A common vector for children to be impacted by heat and air quality are playgrounds and play spaces at schools and parks. This project will provide novel insights on the impacts of playspace design on children’s exposure to heat and air pollution, 2) the impacts of this exposure on health and well-being, and 3) outdoor space usage for learning and physical activity.
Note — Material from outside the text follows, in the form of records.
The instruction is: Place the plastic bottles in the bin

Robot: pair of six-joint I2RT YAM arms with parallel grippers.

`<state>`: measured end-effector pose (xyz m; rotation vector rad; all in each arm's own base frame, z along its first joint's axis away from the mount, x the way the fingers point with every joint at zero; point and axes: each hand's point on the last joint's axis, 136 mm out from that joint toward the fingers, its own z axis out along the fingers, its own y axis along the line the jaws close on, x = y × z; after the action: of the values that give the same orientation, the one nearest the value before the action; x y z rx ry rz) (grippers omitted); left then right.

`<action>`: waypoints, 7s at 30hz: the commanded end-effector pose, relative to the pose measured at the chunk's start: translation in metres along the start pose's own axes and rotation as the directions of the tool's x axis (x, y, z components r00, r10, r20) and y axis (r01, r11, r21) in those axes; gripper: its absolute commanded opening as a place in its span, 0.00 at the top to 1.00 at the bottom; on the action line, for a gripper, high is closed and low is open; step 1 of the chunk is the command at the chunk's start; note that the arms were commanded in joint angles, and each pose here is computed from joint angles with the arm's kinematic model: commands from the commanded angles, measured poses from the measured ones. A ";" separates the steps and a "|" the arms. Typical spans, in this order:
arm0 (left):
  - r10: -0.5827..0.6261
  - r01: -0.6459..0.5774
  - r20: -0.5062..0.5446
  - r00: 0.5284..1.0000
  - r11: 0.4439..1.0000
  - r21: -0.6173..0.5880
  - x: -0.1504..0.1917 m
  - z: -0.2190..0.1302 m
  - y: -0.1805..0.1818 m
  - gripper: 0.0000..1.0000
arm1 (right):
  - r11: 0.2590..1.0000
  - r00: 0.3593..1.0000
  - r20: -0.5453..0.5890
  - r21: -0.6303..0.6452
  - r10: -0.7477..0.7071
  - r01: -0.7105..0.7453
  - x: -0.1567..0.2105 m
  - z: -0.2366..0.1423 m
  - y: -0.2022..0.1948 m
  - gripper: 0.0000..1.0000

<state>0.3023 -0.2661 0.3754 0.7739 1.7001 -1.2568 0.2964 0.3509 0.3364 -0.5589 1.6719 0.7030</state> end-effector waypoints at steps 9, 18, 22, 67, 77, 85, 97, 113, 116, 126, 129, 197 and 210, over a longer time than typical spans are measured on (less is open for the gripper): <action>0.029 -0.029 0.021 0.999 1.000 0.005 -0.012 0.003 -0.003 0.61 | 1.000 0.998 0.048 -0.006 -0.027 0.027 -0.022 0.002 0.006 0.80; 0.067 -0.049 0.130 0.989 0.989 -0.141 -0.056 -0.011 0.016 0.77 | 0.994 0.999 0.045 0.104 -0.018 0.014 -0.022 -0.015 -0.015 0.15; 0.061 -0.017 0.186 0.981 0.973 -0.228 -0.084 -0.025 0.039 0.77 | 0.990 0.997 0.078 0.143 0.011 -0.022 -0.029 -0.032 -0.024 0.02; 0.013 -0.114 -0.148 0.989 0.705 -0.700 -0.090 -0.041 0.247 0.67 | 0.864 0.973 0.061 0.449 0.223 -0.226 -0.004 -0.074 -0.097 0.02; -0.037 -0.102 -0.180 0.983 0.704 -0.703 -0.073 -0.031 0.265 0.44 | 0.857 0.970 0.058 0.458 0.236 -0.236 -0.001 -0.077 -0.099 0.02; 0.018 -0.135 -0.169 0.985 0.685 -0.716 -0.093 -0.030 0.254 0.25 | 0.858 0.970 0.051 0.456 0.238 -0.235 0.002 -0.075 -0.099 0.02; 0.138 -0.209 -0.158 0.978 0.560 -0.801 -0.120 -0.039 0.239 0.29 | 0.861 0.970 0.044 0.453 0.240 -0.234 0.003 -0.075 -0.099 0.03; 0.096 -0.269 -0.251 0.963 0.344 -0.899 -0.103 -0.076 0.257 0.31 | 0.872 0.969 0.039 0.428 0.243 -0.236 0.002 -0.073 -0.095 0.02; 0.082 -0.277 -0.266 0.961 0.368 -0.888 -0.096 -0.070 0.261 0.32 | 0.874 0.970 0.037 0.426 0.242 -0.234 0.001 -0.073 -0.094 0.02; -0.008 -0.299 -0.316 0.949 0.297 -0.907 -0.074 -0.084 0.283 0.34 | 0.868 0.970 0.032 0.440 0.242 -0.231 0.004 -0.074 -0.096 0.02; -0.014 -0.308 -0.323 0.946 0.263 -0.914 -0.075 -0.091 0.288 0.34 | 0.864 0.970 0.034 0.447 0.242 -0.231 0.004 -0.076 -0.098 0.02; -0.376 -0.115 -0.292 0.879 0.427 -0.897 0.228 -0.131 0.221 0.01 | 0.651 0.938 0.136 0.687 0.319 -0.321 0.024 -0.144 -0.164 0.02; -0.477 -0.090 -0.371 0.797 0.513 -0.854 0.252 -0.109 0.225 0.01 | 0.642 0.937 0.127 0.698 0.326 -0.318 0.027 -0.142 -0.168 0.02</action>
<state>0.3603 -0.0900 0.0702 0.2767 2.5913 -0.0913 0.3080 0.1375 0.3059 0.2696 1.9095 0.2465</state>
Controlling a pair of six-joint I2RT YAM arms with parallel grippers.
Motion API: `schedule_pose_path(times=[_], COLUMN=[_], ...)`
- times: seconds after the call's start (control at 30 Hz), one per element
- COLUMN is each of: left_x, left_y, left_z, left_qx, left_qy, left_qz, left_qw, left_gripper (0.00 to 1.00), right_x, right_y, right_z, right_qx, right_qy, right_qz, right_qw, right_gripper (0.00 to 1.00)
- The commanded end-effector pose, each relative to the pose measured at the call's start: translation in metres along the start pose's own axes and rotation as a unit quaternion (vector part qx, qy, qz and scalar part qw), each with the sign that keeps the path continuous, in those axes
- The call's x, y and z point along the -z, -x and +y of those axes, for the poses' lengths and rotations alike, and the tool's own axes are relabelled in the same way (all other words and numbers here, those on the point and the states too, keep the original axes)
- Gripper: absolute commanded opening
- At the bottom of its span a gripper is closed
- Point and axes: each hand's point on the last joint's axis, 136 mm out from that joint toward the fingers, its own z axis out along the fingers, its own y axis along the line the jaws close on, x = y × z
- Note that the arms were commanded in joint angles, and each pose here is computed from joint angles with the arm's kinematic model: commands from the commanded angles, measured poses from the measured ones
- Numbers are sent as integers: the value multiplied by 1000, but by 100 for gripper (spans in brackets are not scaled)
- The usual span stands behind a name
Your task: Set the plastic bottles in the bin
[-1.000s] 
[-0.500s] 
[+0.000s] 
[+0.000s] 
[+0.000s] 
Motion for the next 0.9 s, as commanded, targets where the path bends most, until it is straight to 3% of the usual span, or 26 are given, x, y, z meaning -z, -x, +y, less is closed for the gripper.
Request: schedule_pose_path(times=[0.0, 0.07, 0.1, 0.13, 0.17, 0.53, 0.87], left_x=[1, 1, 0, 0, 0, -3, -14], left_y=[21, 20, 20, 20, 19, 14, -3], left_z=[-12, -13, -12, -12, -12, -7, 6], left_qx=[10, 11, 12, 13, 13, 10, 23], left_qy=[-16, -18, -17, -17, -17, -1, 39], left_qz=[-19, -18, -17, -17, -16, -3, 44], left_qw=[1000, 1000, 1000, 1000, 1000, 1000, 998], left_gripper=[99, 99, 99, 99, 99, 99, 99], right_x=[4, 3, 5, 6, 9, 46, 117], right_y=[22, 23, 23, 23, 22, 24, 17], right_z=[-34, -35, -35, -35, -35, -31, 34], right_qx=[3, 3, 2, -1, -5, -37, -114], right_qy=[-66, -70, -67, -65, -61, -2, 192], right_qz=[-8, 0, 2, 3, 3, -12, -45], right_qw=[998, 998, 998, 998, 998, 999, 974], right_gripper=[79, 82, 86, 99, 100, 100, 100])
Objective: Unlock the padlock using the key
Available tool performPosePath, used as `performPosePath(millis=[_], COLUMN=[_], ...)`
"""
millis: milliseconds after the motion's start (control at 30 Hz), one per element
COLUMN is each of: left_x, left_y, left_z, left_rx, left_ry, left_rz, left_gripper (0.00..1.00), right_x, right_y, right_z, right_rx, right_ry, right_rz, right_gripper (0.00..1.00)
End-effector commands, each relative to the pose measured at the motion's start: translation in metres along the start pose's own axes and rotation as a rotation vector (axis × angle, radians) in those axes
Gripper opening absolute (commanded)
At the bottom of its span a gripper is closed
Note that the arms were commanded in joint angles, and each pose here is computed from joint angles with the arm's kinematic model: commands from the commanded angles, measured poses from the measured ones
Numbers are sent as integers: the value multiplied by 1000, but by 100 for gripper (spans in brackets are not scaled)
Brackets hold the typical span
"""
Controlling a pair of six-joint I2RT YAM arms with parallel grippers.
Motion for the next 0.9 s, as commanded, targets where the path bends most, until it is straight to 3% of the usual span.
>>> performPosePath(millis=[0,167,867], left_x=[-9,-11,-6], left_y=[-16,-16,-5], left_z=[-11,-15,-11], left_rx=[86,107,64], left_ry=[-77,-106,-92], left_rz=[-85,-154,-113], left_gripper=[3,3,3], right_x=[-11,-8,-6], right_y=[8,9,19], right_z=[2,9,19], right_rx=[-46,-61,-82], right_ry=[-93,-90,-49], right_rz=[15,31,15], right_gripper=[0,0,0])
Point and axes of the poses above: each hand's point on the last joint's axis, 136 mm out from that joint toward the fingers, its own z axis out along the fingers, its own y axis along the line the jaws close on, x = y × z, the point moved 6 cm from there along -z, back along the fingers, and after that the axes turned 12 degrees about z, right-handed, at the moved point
Uncovered land surfaces can contribute high levels of suspended particles, particularly near or at urban construction sites. While traditionally water is used as an effective but temporary solution to control dust entrainment, this project explores a novel technique to stabilize soil surfaces and reduce the release of particles from these sites.
Improving thermal comfort experiences in urban areas depends on understanding how shade contributes to thermal comfort in various contexts. This project uses an mobile field monitoring station to evaluate the impact of various types of shade and their urban contexts on thermal comfort.